General LLMs as Instructors for Domain-Specific LLMs: A Sequential Fusion Method to Integrate Extraction and Editing
This addresses the challenge of efficiently updating LLMs for domain-specific applications with few-shot data, which is incremental but practically useful for fields like medicine and economics.
The paper tackles the problem of updating domain-specific LLMs with limited domain-expert reasoning data by introducing a Sequential Fusion method that uses general LLMs for relation extraction followed by knowledge editing, achieving accuracy gains of 39.1% to 45.0% in question-answering tasks across medical and economics-management domains.

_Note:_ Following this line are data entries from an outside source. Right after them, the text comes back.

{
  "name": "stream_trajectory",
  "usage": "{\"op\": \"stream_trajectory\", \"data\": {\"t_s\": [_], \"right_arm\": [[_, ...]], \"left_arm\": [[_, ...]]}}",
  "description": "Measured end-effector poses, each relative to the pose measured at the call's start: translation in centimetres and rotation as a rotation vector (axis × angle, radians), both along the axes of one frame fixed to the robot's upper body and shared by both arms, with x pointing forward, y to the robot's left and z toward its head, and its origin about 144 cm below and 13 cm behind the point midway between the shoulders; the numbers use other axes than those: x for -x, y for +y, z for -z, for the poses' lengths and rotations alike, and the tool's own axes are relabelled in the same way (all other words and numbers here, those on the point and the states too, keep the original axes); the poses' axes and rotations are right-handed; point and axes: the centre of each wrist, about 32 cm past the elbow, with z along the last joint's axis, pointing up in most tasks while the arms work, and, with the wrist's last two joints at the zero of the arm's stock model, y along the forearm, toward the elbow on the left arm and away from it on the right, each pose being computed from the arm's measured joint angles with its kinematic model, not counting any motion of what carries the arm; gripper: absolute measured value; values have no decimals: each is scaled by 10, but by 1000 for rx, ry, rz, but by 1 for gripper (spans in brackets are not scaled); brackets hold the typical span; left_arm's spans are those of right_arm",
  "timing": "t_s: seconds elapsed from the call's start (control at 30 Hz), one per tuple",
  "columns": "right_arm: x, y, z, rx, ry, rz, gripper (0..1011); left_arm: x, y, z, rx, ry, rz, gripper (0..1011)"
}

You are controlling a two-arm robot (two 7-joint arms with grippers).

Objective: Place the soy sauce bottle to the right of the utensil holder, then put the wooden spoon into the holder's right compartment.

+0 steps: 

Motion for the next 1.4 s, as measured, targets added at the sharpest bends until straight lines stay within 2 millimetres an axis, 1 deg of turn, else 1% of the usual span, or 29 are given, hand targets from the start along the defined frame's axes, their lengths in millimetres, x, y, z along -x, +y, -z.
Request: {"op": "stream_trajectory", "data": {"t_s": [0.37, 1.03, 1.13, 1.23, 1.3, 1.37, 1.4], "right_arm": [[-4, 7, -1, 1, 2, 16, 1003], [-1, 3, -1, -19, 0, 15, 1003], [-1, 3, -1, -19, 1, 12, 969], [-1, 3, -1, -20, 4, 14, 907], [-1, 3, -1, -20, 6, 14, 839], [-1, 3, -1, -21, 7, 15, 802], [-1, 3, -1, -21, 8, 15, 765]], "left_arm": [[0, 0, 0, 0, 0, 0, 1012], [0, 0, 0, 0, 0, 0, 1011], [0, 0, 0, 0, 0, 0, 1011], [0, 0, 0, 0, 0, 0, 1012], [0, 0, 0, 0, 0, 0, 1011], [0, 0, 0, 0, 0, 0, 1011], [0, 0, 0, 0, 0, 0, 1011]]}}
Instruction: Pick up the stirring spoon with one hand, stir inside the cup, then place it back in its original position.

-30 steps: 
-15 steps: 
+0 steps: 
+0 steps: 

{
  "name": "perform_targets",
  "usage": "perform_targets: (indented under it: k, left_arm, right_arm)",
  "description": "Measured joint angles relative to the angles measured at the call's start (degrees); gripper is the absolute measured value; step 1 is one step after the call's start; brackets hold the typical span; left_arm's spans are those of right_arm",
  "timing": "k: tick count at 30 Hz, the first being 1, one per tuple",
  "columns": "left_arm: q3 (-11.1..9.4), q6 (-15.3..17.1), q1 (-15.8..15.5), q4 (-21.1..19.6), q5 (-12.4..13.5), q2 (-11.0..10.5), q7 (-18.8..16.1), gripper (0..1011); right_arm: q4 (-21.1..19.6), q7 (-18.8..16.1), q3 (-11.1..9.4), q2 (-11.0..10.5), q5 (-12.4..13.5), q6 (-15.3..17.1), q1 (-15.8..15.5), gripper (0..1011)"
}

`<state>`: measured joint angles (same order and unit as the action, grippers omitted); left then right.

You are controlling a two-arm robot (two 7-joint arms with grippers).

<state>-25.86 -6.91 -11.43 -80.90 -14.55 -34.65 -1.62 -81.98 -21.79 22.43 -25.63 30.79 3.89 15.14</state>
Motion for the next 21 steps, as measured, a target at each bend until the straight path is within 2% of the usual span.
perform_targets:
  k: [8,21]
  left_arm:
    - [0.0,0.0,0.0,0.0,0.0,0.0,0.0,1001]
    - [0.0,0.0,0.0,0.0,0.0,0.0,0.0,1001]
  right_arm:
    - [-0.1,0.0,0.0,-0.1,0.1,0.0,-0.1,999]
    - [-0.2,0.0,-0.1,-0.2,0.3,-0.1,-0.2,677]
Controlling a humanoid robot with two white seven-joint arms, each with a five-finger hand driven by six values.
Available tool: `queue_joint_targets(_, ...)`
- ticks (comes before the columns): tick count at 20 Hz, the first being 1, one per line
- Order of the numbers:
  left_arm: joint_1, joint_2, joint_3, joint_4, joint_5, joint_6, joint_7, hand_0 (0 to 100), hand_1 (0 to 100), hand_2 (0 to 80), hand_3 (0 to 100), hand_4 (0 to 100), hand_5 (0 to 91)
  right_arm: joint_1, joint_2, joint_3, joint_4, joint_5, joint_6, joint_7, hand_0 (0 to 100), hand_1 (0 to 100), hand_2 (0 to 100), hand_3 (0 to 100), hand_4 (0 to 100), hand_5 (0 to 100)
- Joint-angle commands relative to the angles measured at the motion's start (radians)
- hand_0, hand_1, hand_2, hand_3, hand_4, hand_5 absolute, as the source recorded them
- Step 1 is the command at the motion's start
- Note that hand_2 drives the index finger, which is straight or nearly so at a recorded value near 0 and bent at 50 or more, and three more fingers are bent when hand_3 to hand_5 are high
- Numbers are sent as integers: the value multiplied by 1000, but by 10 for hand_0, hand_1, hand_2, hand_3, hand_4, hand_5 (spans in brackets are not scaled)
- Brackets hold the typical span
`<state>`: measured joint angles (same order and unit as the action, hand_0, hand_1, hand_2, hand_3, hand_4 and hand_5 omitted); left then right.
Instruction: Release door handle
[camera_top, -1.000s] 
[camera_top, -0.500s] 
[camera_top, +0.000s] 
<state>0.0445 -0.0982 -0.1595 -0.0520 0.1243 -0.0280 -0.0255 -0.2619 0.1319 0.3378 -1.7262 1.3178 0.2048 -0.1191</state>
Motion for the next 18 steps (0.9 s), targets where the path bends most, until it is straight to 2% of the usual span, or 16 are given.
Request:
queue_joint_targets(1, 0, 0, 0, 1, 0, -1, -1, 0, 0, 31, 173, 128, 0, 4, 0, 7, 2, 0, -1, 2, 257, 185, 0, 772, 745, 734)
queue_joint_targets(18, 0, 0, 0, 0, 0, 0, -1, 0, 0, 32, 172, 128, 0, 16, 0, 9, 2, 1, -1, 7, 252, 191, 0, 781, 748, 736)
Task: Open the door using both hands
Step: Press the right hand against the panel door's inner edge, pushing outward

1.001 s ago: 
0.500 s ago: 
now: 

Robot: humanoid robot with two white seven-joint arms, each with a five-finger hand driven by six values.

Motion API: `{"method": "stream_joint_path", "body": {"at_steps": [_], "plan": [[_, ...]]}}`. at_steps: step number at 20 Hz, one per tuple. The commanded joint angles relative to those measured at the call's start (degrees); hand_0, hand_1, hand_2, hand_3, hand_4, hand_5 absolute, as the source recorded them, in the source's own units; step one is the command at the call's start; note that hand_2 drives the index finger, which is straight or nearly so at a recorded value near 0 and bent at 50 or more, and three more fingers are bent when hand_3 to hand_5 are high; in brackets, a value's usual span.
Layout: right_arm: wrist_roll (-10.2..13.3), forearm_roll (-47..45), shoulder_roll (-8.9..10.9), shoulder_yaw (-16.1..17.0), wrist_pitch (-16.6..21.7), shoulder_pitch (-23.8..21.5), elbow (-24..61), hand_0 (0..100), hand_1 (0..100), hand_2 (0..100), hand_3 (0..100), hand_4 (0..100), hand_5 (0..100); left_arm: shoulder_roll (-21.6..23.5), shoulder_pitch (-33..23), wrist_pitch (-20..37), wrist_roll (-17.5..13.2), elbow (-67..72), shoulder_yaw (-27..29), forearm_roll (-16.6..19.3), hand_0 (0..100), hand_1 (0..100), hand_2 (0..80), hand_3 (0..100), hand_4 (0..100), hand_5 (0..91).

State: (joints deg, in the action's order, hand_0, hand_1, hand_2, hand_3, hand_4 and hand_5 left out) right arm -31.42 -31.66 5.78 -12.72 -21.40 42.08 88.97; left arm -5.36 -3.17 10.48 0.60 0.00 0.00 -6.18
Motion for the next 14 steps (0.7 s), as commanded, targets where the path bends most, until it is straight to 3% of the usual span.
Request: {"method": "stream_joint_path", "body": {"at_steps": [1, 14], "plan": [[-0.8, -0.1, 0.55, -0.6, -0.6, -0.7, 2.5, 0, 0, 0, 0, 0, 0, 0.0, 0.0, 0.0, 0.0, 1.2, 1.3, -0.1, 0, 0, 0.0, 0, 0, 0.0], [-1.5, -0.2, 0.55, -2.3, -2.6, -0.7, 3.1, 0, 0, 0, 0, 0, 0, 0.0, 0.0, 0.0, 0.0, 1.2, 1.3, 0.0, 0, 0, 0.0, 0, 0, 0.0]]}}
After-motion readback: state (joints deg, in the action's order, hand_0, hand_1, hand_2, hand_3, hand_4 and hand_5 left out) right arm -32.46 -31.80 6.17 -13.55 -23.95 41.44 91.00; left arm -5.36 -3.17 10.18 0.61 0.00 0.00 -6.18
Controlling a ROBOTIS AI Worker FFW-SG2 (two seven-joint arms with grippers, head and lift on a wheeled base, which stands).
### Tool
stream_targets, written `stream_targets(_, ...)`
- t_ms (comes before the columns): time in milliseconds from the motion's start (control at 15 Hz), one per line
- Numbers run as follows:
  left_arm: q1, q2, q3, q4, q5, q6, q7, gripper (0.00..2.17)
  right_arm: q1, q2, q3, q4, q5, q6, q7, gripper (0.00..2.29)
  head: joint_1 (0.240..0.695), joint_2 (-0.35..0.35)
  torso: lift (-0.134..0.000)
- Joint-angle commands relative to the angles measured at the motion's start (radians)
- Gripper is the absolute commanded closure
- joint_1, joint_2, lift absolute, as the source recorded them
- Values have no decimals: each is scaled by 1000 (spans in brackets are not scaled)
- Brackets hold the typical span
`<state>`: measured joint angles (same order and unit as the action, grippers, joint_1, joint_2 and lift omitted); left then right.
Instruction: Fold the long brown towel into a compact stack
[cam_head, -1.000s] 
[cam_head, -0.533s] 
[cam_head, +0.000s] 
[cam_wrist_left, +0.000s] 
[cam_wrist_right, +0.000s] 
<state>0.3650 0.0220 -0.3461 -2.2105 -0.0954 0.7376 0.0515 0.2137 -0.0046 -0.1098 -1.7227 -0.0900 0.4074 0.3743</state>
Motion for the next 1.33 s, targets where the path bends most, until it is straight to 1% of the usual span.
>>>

The substantial interest in updating Large Language Models (LLMs) without retraining from scratch is accompanied by several challenges. This is particularly true when updating LLMs with datasets that necessitate domain-expert reasoning across extensive texts, despite limited samples. We termed the scenario as the Few-Shot Domain-Expert Reasoning for Updating LLMs (FDoR-UL). Traditional methods such as Low-Rank Adaptation (LoRA) and Retrieval Augmented Generation (RAG) are inadequate for addressing this critical issue, particularly evident in our exploration of a specific medical dataset that epitomizes the distinct needs of FDoR-UL. To tackle this challenge, we introduce a Sequential Fusion method to integrate knowledge from complex contexts into LLMs. This method employs a two-stage framework: initially leveraging general LLMs to perform relation extraction for knowledge acquisition from complex texts, followed by updating domain-specific LLMs through Knowledge Editing (KE). Employing our method, domain-specific LLMs achieved a 71.7% accuracy (an average gain of 39.1%) in question-answering tasks. Furthermore, we expanded our evaluation to a novel economics-management dataset we developed, where our method achieved a 75.0% accuracy (an average gain of 45.0%). These findings underscore the effectiveness and flexibility of our approach in FDoR-UL across various domains.